Data items
- - - -

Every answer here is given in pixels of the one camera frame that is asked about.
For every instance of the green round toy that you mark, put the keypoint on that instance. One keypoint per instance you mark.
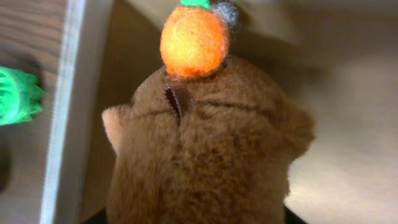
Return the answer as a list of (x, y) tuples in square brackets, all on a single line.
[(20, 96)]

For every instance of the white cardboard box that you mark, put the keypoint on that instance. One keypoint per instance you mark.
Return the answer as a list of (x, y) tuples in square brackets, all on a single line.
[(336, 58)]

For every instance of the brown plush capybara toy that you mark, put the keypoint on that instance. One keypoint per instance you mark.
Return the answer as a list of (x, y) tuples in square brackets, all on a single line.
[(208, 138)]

- - - -

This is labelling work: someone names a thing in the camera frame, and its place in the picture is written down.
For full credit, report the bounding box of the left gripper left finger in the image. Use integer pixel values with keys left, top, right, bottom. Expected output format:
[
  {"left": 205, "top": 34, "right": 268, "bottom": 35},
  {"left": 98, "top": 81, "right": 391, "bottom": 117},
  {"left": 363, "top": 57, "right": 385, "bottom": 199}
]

- - - -

ASSIGNMENT: Please return all lines above in which the string "that" is found.

WRITTEN RESPONSE:
Every answer here is given in pixels of the one camera frame that is asked about.
For every instance of the green round toy that you mark, put the keypoint on that instance. One keypoint per instance you mark.
For every instance of the white cardboard box that you mark, put the keypoint on that instance. One keypoint per instance you mark.
For every instance of the brown plush capybara toy that you mark, put the keypoint on that instance. One keypoint per instance you mark.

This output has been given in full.